Tan extraña petición, responde a una obsesión que tengo desde muy joven, la de ser enterrado vivo. Me aterra que algo así pueda suceder, tal vez influido por el cine o los libros de misterio que tanto me gusta leer.
Y esa pequeña obsesión ha aumentado con los años hasta convertirse en un miedo limitante en algunos aspectos de mi vida, que se ha extendido a los espacios cerrados, como los ascensores o los cambiadores de ropa de las tiendas. En cuanto siento que estoy encerrado, me comienza a sudar todo el cuerpo de forma irracional.
En varias ocasiones estuve tentado de acudir a un psicólogo y explicarle ese extraño temor. Sin duda, tendría un tratamiento sencillo y con ayuda profesional sería capaz de sobrellevarlo cuando no de superarlo, pero en el último momento siempre me eché atrás.
Y así ha transcurrido mi vida, mis pequeñas obsesiones se han transformado en grandes neuras hasta que, en los últimos años, antes de enfermar, mi día a día se ha hecho insoportable. Cuando me diagnosticaron la enfermedad terminal que padezco, me horrorizó que quienes me cuidaran interpretasen que había muerto cuando quizá solo estuviera adormilado y sedado por los calmantes para el dolor. En mis últimos días mi situación de duermevela ha sido cada vez más continua hasta que me llegó una inconsciencia cercana al coma.
Aunque nadie, a partir de aquel momento, podía escucharme, yo era consciente de la situación que estaba viviendo y quería comunicarme, que alguien a mi alrededor se diese cuenta.
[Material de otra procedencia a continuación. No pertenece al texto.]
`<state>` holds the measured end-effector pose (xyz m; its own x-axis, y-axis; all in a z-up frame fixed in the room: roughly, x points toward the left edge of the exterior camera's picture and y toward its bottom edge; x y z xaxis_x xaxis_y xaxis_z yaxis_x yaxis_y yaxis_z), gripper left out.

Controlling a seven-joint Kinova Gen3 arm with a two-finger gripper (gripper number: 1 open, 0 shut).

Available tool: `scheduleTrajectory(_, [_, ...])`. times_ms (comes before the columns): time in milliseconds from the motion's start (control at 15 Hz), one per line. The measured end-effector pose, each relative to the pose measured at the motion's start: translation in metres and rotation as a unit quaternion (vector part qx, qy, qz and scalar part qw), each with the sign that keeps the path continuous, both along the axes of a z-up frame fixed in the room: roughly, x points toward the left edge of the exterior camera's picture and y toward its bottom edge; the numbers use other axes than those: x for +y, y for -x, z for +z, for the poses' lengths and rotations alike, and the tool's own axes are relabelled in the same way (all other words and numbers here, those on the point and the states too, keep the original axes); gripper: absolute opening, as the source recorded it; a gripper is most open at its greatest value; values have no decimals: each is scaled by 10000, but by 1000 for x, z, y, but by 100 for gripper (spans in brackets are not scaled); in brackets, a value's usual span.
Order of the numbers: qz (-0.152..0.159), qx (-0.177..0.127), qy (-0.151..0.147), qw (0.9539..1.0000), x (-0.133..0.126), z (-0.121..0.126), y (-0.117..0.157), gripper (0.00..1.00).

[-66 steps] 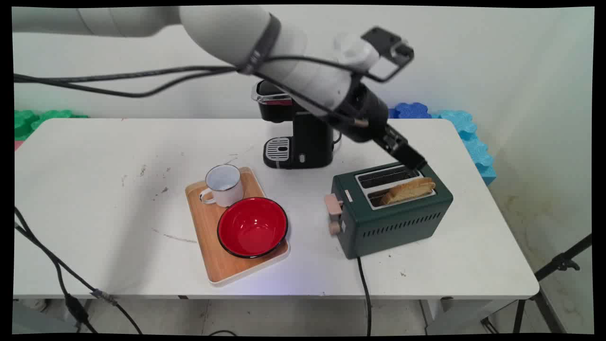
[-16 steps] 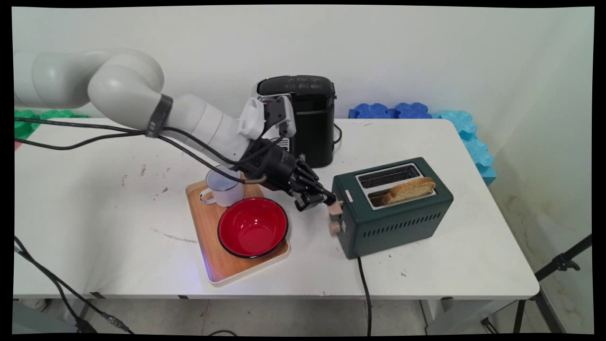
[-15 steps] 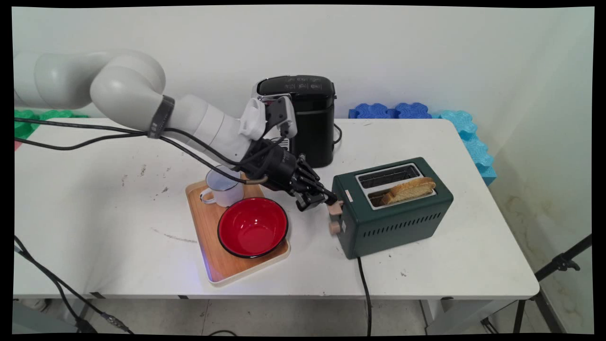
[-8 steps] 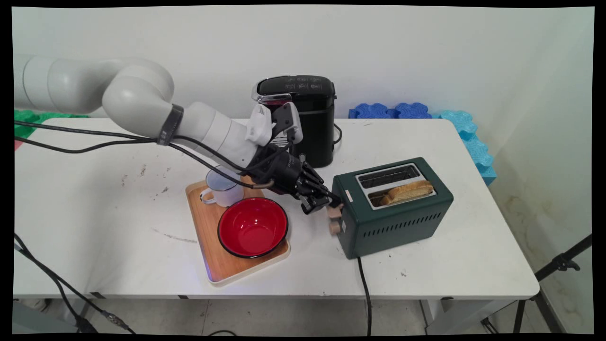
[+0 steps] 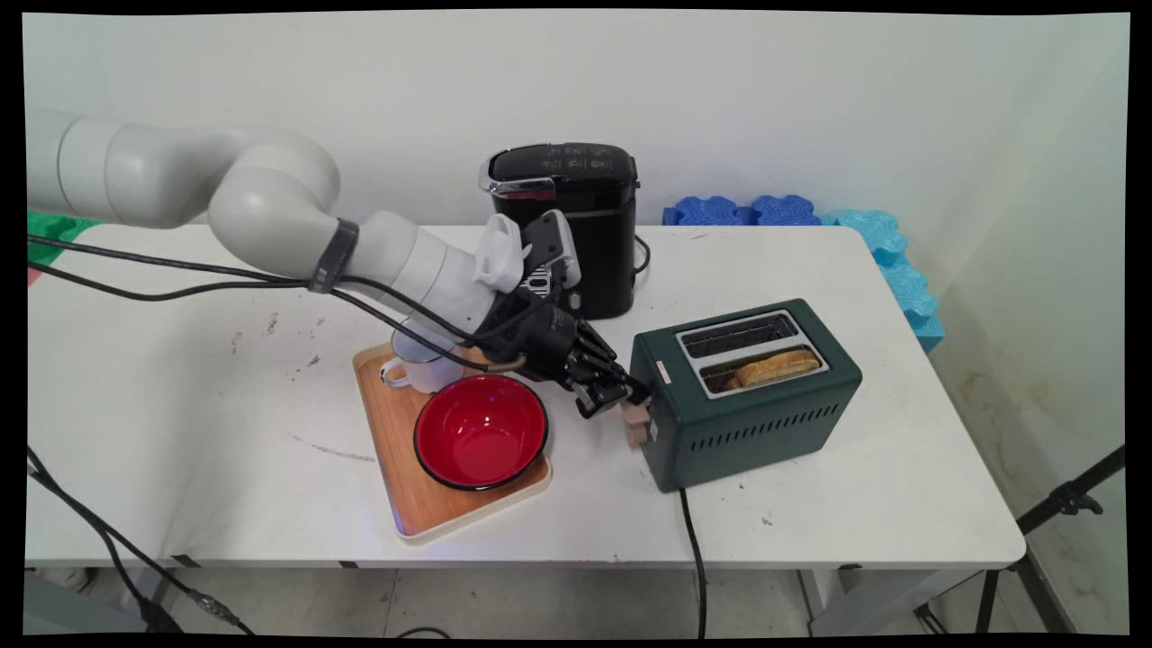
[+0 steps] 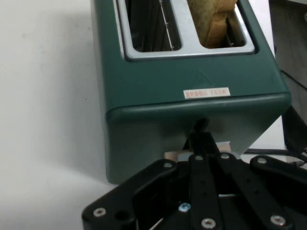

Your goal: Press the toaster switch

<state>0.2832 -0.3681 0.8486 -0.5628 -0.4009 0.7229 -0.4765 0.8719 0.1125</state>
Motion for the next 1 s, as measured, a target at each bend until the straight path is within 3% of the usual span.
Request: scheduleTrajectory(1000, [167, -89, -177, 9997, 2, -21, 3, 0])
Luchaba por que mis gestos y palabras se materializasen, sin éxito. El médico oficializó, tras varias semanas, y en plena canícula veraniega, mi muerte cerebral y todo se dispuso para mi enterramiento.
Yo seguía horrorizado porque me daba cuenta de que mi auto profecía se iba a cumplir, muy a mi pesar. Y tenía que hacer algo. Debía evitar que me enterrasen en vida, aunque para todo el mundo estaba más que muerto. Entonces, no se me ocurrió otra cosa que…hacer un esfuerzo ímprobo y… llorar. Fue el único acto fisiológico que pude controlar con mi cerebro sin necesidad de mover ningún músculo de mi cuerpo. Y así lo hice. Conseguí que unas lágrimas se derramasen por la comisura de mi ojo izquierdo. Creí haberlo logrado, paralizar mi enterramiento en vida.
Ese era el momento de pararlo todo. Apenas unos segundos. Alfonso, como yo había solicitado en su momento, se acercó al ataúd. Me miró, pareció asentir con un leve movimiento de cabeza y después se giró a los asistentes al tanatorio para certificar que efectivamente, había muerto. En ese momento pude comprobar que la temperatura en la sala era de treinta y cinco grados y mis escasas lágrimas se habían secado de inmediato.